- Born: April 18, 1897
- Died: November 3, 1971 (aged 74)
- Occupations: Airship engineer, airplane engineer
- Known for: Preparation and shipment of dirigible Italia, design of the Red Tent

= Felice Trojani =

Italian engineer (1897–1971)

Felice Trojani (18 April 1897 – 3 November 1971) was an Italian airship and airplane engineer.

He collaborated with Umberto Nobile and participated in the preparation and shipment of the dirigible to the North Pole, which was lost in the fleeting flight of 1928 on the polar pack ice. Trojani was one of the survivors of the disaster and, along with his comrades, was saved on the arctic pack after 48 days spent sheltering in the famous Red Tent, which he designed.

== Biography ==
Trojani told his life in his book "Minosse's tail", dedicated to his passion for flying. Trojani's interest began at the age of 11, on 24 May 1908, watching Léon Delagrange's first attempt to fly in Rome, from the opposite bank of the Tiber. The book goes on to describe his youth in Rome, his high school studies at the high school gymnasium Torquato Tasso (Rome), the entrance to the Application School of Engineers of San Pietro in Vincoli in Rome, the call to arms as Aspirant in the Great War and subsequent imprisonment in Germany.

When he returned from captivity, Felice Trojani resumed his studies in engineering and found employment at CNA. He traveled to Japan in January 1927 to follow Umberto Nobile for mounting the N-3 airship, built at Rome's workshops for the Japanese Imperial Navy. In Japan Umberto Nobile asked Felice Trojani to collaborate on the arrangement of the Norge airship expedition to the North Pole.

He participated in the design and construction of the Littorio Airport in Rome. It was renamed in 1927 by Umberto Nobile, first of all crew members, to contribute to the creation and to participate in the airship Italy, which collaborated with designing and assembly, to the North Pole.

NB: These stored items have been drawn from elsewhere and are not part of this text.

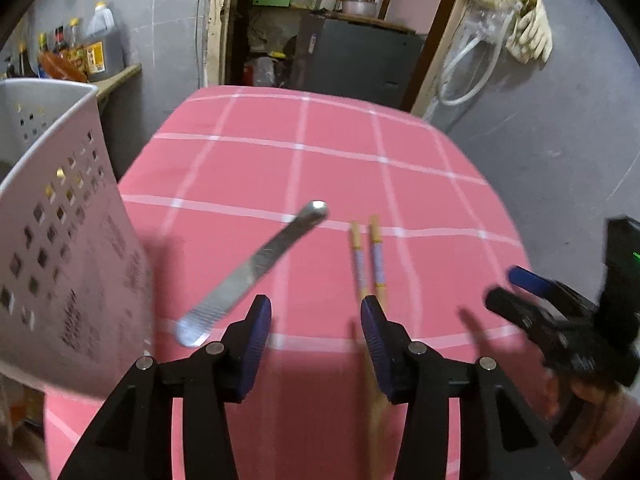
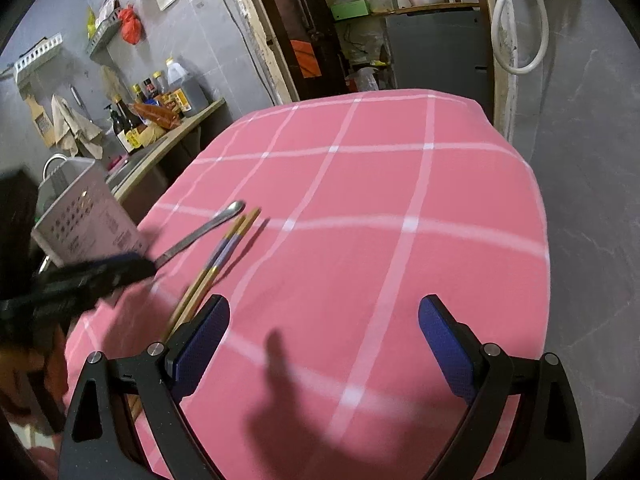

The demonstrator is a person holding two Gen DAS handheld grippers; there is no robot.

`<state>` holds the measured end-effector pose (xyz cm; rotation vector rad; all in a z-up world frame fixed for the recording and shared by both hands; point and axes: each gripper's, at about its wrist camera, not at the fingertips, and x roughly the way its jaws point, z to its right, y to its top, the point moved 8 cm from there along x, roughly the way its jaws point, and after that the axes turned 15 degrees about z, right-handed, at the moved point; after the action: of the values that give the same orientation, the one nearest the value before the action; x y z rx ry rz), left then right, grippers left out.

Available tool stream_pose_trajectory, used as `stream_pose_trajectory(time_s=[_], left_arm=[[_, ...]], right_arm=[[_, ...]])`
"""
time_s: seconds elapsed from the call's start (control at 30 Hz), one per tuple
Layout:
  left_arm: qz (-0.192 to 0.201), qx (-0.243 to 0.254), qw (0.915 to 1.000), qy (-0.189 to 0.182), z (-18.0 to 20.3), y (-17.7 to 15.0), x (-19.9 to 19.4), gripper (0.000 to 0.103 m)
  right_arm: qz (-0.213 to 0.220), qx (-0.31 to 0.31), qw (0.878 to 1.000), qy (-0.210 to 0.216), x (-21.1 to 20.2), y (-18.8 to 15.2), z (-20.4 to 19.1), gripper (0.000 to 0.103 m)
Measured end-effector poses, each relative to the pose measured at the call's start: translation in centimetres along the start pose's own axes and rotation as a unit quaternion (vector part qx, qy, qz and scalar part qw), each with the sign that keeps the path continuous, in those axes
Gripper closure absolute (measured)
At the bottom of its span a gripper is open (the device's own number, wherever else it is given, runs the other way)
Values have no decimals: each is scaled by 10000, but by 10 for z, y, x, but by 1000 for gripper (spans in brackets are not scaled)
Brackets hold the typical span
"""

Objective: Organize utensils
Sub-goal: 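Lower the left tool over the chopsticks while the right tool reaches for the knife, then close the right tool on the wooden chopsticks while the left tool lowers over the knife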

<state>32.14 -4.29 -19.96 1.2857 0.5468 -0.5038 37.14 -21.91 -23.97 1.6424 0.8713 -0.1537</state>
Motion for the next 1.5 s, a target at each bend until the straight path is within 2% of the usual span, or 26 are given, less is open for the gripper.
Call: stream_pose_trajectory(time_s=[0.27, 0.53, 0.77, 0.93, 0.97, 1.0, 1.13, 1.17, 1.2, 1.27, 1.3, 1.4, 1.5], left_arm=[[-187, 363, 9989, 220, -5, 12, 23, 59], [-543, 331, 9977, 241, -9, 19, 52, 59], [-875, 249, 9958, 118, -12, 11, 66, 59], [-890, 346, 9954, 86, -10, 9, 68, 59], [-887, 366, 9954, 79, -9, 9, 68, 59], [-876, 407, 9953, 73, -9, 9, 68, 59], [-851, 617, 9944, 139, -6, 8, 69, 64], [-843, 706, 9938, 161, -5, 8, 69, 67], [-835, 789, 9932, 167, -4, 7, 69, 68], [-830, 880, 9925, 164, -2, 6, 68, 73], [-830, 905, 9923, 145, -1, 6, 68, 75], [-761, 1127, 9906, 128, 4, 6, 67, 77], [-724, 1149, 9907, 128, 6, 4, 65, 78]], right_arm=[[47, -66, 9999, -111, -20, -20, -37, 10], [-104, -12, 9994, -317, -24, -40, -69, 10], [-190, -150, 9964, -808, -15, -51, -89, 10], [-392, -525, 9899, -1256, -7, -59, -98, 11], [-412, -598, 9885, -1329, -6, -59, -99, 18], [-405, -694, 9864, -1435, -7, -58, -100, 29], [-395, -931, 9801, -1708, -10, -51, -100, 44], [-407, -938, 9803, -1691, -11, -49, -100, 54], [-422, -948, 9804, -1673, -12, -47, -100, 69], [-470, -976, 9793, -1711, -15, -46, -97, 88], [-534, -975, 9789, -1717, -19, -46, -93, 93], [-646, -779, 9792, -1756, -30, -45, -81, 97], [-673, -534, 9797, -1811, -45, -45, -67, 98]])
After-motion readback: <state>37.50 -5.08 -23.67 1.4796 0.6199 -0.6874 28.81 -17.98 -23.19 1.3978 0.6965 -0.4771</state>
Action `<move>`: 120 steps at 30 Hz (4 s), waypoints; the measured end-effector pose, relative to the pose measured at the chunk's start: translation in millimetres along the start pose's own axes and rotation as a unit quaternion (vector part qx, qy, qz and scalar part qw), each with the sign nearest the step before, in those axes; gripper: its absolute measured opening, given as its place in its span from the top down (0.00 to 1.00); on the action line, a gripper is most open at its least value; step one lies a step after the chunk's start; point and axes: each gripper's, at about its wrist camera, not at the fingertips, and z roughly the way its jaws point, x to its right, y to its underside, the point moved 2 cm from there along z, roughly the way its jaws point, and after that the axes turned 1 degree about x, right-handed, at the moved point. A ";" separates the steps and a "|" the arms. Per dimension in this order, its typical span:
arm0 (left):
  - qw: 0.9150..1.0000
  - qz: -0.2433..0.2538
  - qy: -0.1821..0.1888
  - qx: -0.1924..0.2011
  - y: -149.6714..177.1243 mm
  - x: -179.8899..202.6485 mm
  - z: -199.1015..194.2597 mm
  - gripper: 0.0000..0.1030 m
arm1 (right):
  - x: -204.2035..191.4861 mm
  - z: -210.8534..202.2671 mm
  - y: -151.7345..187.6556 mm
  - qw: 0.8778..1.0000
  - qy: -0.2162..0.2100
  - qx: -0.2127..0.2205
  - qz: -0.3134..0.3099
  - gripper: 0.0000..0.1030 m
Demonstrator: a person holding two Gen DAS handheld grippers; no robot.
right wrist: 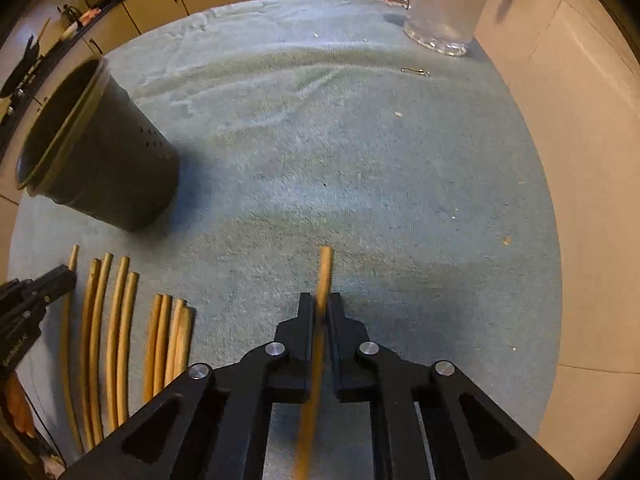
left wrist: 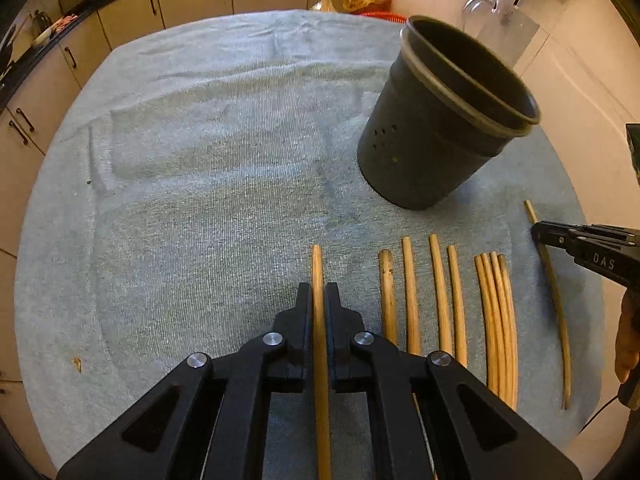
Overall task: Organize utensils
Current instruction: 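Lift both held chopsticks upright and carry them over the black holder cup, then lower both chopsticks into the black holder and open both tools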
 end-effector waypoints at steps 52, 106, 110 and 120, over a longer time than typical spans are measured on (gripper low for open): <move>0.945 0.027 0.007 0.325 123.9 51.8 -275.0 0.95 | -8.2 -245.0 144.8 0.935 -0.091 0.342 -0.040 0.94; 0.948 -0.065 0.000 0.312 -49.5 22.4 -222.7 0.60 | -15.1 -198.5 -19.3 0.933 -0.115 0.339 0.029 0.53; 0.942 -0.072 -0.005 0.327 -17.7 13.1 -244.7 0.53 | 0.0 -216.3 7.2 0.937 -0.094 0.337 0.024 0.46; 0.961 -0.034 -0.014 0.273 55.4 14.2 -213.9 0.47 | 33.5 -186.2 81.7 0.966 -0.070 0.248 0.022 0.43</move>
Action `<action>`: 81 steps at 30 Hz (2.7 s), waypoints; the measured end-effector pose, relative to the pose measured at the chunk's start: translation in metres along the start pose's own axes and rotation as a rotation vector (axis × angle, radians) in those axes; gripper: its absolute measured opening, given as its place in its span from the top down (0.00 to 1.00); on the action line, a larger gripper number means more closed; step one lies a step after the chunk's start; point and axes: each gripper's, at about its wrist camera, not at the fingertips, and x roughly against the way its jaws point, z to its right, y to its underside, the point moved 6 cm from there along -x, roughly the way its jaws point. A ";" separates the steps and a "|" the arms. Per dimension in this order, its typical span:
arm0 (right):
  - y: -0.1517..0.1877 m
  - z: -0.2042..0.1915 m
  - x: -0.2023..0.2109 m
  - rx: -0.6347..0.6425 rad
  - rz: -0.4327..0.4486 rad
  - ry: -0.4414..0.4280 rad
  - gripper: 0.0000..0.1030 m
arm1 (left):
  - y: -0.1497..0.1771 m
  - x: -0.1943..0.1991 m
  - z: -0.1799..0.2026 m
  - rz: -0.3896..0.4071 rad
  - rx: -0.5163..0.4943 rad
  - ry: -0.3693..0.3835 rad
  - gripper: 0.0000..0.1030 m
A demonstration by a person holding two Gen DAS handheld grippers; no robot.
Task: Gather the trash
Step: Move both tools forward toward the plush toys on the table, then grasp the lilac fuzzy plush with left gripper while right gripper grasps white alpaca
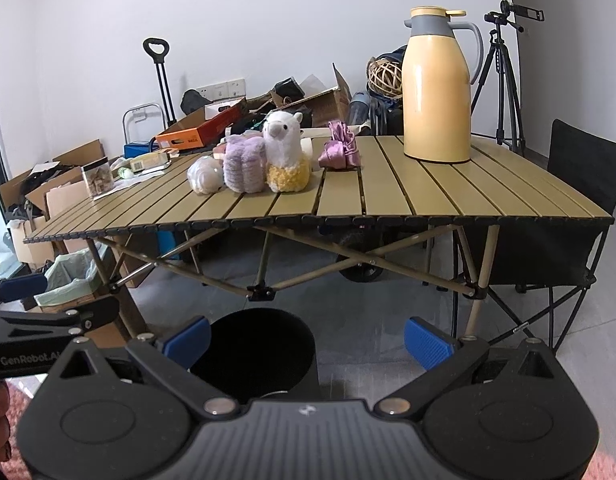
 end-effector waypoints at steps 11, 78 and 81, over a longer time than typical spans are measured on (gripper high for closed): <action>-0.025 0.006 -0.047 0.003 0.031 -0.015 0.00 | -0.026 -0.046 -0.009 0.017 0.014 -0.035 0.00; -0.136 0.037 -0.188 -0.056 0.258 -0.053 0.00 | -0.139 -0.210 0.015 0.201 -0.010 -0.109 0.64; -0.138 0.024 -0.195 -0.048 0.254 -0.060 0.00 | -0.144 -0.199 0.002 0.227 0.022 -0.101 0.64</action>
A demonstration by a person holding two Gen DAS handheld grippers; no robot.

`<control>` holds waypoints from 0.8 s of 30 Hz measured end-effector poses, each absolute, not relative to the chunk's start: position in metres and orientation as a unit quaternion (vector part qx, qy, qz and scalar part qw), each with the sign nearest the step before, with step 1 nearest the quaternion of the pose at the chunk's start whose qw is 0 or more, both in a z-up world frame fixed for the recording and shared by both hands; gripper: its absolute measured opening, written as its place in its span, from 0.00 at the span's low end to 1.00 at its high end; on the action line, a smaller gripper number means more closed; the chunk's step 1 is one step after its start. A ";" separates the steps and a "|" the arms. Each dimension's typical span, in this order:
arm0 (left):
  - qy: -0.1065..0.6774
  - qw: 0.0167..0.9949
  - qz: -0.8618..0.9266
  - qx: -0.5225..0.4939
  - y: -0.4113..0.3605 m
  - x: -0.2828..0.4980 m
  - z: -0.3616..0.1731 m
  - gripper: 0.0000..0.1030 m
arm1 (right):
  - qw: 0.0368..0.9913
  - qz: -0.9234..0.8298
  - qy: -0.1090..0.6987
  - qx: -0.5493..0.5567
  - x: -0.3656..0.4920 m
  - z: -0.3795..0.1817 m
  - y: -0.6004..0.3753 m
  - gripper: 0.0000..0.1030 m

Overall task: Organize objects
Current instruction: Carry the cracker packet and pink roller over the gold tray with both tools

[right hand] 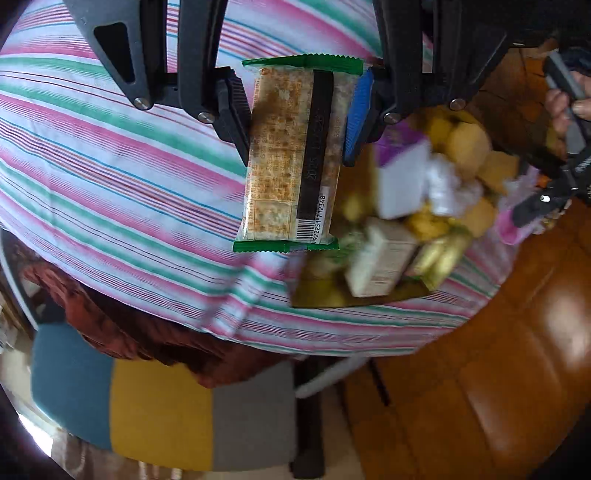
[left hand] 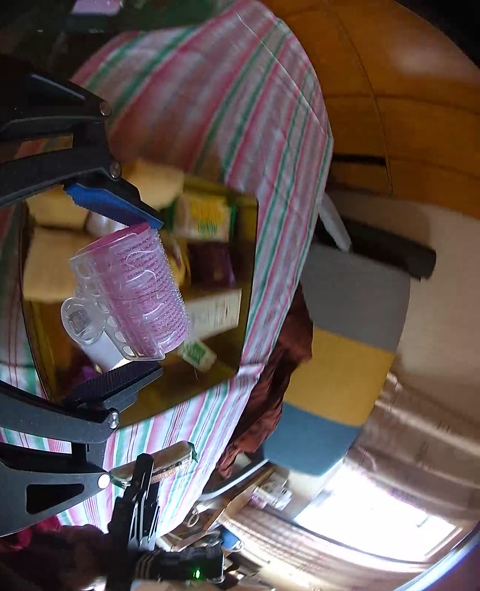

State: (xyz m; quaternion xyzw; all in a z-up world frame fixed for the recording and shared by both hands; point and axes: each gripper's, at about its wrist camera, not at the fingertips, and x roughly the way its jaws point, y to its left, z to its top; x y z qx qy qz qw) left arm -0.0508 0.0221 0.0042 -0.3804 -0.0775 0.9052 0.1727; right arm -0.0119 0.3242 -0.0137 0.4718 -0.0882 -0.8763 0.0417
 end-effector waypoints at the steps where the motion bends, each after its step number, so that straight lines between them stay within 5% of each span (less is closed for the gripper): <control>1: -0.079 0.171 0.905 -0.382 0.020 -0.051 0.003 0.70 | 0.051 -0.878 -0.088 0.468 -0.014 -0.014 0.315 0.45; 24: 0.018 0.218 0.890 -0.400 0.106 -0.063 -0.020 0.71 | 0.062 -0.865 -0.107 0.486 -0.080 -0.040 0.290 0.45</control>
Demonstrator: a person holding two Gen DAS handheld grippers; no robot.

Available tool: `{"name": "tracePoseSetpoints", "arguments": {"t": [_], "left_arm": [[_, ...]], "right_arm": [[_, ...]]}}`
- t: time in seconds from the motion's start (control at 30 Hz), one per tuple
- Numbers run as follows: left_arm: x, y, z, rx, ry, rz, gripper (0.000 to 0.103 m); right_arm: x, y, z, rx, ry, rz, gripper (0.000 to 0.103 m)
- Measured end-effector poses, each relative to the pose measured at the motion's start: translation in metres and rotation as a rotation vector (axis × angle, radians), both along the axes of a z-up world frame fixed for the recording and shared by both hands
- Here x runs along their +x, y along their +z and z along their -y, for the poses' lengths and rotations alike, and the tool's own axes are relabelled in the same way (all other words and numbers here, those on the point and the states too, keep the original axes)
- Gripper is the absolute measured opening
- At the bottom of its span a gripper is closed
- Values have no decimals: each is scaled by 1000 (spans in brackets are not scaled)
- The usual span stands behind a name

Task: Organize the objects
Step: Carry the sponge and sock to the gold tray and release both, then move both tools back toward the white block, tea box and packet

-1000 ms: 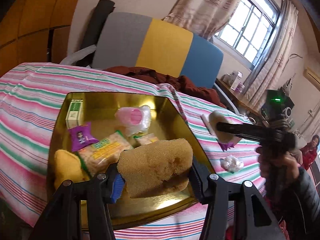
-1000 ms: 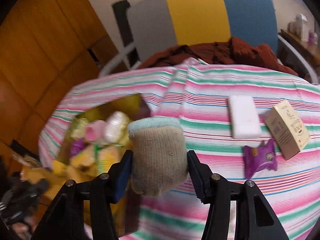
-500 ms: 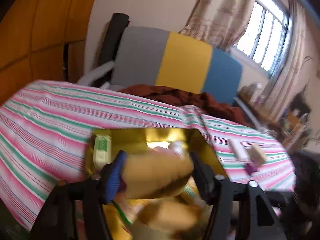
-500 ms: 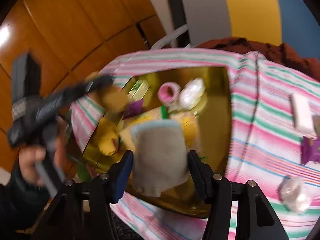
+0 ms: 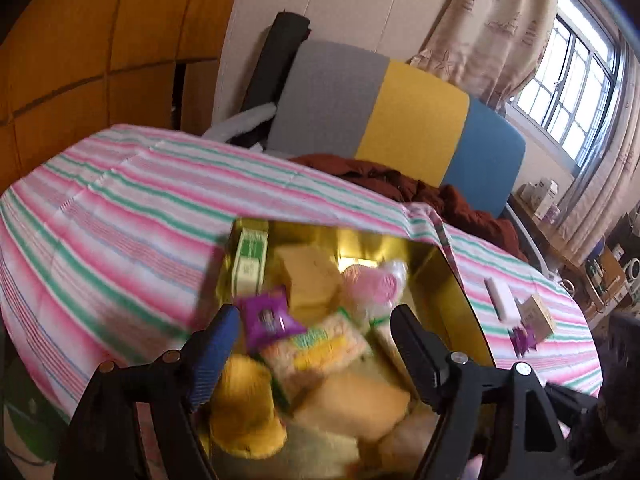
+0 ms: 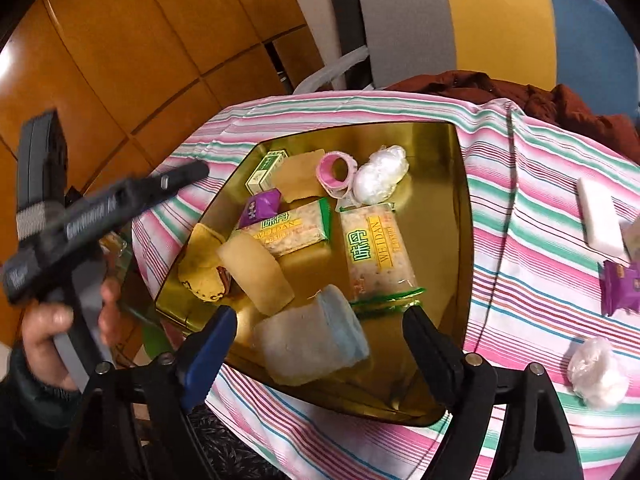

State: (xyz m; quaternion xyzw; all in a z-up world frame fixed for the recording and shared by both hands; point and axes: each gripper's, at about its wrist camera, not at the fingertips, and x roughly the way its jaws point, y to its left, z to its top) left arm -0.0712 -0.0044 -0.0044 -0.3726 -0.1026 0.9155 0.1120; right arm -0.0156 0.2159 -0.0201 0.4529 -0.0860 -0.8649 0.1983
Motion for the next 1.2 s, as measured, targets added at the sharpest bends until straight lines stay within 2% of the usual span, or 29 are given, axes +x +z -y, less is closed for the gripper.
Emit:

Upon returning from the Soviet Union, he became the technical director of Foligno Aeronautica Umbra SA (AUSA), where he designed the AUSA AUT 18 and AUT 45 aircraft. During the Second World War, he worked in Rome as Engineer of the Castelli Company at the Vatican City.

At the end of World War II he emigrated to São Paulo, where he opened a precision mechanics industry. Trojani was at the time the only one among survivors of the airship Italy never to have told publicly that version, even for the ban (ignored by everyone else). He was contacted in 1960 by the American psychiatrist George Simmons, at that time looking for information for its volume Target: Arctic, in which he analyzes the psychology of participants in the trip to the North Pole. Simmons convinced Felice Trojani to finally write his version, and to tell all the prodromes and consequences on his life of participation in the expedition. The Tail of Minos became the tale of half a century of aeronautics in Italy, from the dawn until the Second World War.

== Publications ==
- Felice Trojani, The Tail of Minosse: A Man's Life, A Business History, IX Edition, Milan 2007, Ugo Mursia.
- Felice Trojani, Last Flight, IV Edition, Milan 2008, Ugo Mursia.
- Felice Trojani, Roald Engelbert Amundsen - The Hero of Polar Ice, Milan 1971, Ugo Mursia
- Felice Trojani, The Queen of Tuxar, Milan 1970, Ugo Mursia
- Felice Trojani, The Aviation novel, Milan 1969, Ugo Mursia - Rome 2012, Lulu [1]
- Felice Trojani, Lessons Learned Airplane Pilots, CNA Cerveteri 1924
- Felice Trojani, Opening of a new airport in Rome for airplanes and seaplanes, IV International Congress of Air Navigation, Rome October 1927 [2]
- Giorgio Evangelisti, a good and adventurous designer: Felice Trojani, in Air People, vol IV, p. 298, Editorial Olimpia, Florence 1996
- Giuseppe Ciampaglia, "Arturo Mercanti, an extraordinary precursor of cycling in automobile and aviation" IBN publisher, Rome 2014. ISBN 88-7565-204-X
- Giuseppe Ciampaglia, "The planes and engines of Giovanni Bonmartini's National Aeronautical Company". IBN publisher, Rome 2012. ISBN 8-8756-5124-8 .
- Giuseppe Ciampaglia, "Happy Trojani a Roman to the North Pole" Strenna dei Romanisti 2015. Roma 2015, Editrice Roma Amor.